Nunca es bueno legislar ´en caliente´, dicen quienes, para justificarse ante sus electorados en momentos de crisis, siempre presentan propuestas precisamente ´en caliente´. No hay conflicto entre seguridad y libertad, aseveran los que siempre toman partido por la primera en detrimento de la segunda. Me fío más de la policía que de los jueces, escuché, hace unas horas, a una colega, acaso algo exaltada, en el curso de una tertulia. Hay que establecer nuevos límites a los ´excesos´ en la libertad de expresión, dijeron algunos en la misma tertulia, dicen bastantes gentes en demasiados lugares.
Qué quiere usted que le diga: todo ello me viene preocupando hondamente, porque estamos ante una concepción algo sesgada de la vida. Como si nuestra civilización, nuestros valores superiores a los de otros -no voy a entrar a negar eso- fuesen los únicos a respetar. Como si la violencia justificase tantas cosas que nada tienen que ver con la represión de la violencia.
Claro que hay momentos en los que el salvajismo, el fanatismo, la deshumanización, plantean un rearme por nuestra parte: no podemos quedar inermes ante locos con kalashnikov, ni ante verdugos que degüellan a gente inocente, ni ante monstruos que hacen estallar a niñas de diez años para asesinar a la mayor cantidad de gente posible. Todo eso produce el vértigo del horror. Pero el Estado democrático y de derecho sigue siendo superior a esa náusea: no puede legitimar ni el recorte de las libertades del ciudadano medio ni el incremento de la invasión de la privacidad de esos mismos ciudadanos.

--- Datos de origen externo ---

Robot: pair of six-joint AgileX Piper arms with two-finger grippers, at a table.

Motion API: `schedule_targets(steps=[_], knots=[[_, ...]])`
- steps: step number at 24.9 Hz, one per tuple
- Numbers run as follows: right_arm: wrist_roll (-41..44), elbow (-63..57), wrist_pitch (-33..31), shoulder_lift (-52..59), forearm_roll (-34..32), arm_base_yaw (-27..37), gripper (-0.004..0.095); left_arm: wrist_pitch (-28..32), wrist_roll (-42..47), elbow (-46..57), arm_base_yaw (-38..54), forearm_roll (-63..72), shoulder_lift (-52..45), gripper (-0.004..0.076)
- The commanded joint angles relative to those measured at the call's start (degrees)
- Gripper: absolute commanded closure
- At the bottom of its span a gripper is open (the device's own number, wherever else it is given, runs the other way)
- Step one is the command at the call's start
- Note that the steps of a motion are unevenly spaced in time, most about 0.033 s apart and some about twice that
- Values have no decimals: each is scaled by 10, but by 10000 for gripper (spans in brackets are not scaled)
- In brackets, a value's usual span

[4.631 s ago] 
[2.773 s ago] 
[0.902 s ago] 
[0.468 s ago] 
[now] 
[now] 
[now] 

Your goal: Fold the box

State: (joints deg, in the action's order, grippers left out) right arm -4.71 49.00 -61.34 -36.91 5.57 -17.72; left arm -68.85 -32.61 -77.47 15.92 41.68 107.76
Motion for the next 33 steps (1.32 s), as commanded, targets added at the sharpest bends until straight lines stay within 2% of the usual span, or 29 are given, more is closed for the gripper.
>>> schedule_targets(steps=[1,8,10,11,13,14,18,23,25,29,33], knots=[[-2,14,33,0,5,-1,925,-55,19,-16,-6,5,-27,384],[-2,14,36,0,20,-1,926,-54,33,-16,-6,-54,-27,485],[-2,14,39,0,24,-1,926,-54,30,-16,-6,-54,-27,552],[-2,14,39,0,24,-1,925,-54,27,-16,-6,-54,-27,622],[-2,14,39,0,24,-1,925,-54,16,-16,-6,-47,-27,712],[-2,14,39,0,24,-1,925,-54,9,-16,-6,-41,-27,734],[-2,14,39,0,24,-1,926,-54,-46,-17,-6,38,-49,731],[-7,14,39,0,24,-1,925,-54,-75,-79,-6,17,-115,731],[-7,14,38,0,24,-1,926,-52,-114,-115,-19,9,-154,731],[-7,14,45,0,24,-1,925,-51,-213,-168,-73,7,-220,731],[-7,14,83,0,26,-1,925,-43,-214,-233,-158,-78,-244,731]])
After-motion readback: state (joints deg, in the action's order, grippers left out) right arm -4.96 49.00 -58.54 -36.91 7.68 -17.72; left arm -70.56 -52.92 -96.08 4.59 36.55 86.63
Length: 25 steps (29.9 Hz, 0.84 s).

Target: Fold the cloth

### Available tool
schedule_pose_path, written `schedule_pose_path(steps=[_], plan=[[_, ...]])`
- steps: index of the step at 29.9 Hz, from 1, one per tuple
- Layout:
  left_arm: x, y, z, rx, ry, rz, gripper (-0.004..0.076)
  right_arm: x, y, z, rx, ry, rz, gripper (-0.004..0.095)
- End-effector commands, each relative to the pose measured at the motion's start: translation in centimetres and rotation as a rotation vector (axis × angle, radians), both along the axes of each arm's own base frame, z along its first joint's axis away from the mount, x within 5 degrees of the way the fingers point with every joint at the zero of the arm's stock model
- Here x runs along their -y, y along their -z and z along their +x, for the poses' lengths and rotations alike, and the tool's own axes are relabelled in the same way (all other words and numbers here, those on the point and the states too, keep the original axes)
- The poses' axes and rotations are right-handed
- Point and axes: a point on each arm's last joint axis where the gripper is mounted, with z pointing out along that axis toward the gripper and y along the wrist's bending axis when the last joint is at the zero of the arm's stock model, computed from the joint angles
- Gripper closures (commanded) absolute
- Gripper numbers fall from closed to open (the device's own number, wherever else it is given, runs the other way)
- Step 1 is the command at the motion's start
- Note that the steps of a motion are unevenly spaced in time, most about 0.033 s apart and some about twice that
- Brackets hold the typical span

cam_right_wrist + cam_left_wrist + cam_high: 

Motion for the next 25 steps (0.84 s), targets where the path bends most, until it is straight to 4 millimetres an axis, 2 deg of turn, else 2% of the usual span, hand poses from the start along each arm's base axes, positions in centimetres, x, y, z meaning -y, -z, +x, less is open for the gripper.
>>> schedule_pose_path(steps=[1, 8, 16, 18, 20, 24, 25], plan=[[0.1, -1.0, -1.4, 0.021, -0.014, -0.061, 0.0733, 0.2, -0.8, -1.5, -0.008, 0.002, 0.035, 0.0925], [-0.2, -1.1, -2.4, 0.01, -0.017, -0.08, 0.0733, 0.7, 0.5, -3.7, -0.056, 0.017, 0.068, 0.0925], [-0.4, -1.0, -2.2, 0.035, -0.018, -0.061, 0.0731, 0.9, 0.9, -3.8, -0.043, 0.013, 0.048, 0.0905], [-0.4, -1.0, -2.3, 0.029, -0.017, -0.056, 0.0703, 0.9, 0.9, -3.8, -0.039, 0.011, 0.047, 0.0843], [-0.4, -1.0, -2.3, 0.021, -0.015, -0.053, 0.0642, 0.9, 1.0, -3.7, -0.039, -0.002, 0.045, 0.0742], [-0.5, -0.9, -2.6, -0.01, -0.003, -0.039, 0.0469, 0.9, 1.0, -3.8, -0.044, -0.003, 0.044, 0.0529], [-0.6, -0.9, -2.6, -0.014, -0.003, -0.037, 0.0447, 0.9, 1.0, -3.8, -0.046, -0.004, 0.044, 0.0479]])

Y eso mismo, tales recortes y esos incrementos, es lo que plantean los ministros encargados de la seguridad de las gentes que andan por la calle, viajan en avión o compran en los supermercados. No estoy seguro de confiar en una Europa gobernada por los ministros de Interior sin que el poder judicial matice sus decisiones: no se puede, no se debe, exigir sin más la facultad de controlar indiscriminadamente los teléfonos, ni se pueden extender los controles sobre datos personales confidenciales. El Gran Hermano, que estaba más o menos (en teoría) limitado por Schengen, no puede adueñarse de nuestras vidas, que es, parece, una pretensión inherente a quien ostenta el poder, por muy legítimamente que lo haya obtenido. Importa insistir en que la de seguridad versus libertad no se trata de una alternativa perfecta y excluyente; pero ambos valores se hallan siempre en conflicto, y cierto es que en estos días de pánico, ira e intolerancia es la libertad la que corre mayores riesgos, como bien han sugerido el Consejo del Poder Judicial y el propio Parlamento Europeo. Creo que no debemos ser maximalistas: demos a la seguridad lo que es de la seguridad, y a la libertad, lo que a la libertad -incluyendo, claro, la de expresión- pertenece. Yo, al menos, no quiero ni leyes de patadas a la puerta, ni de mordazas
-perdón por la simplifcación--, y me gustaría seguir estando seguro de que, cuando llaman a mi puerta a las seis de la mañana, es el lechero quien llama. Y también de que, cuando telefoneo a un amigo, somos solamente dos los que estamos hablando. Ahora no podría ya certificarlo. Y no van a ser esos pobres diablos salvajes del fusil o el cuchillo cortacabezas los que logren abatir mi vuelo libre. Eso espero, al menos.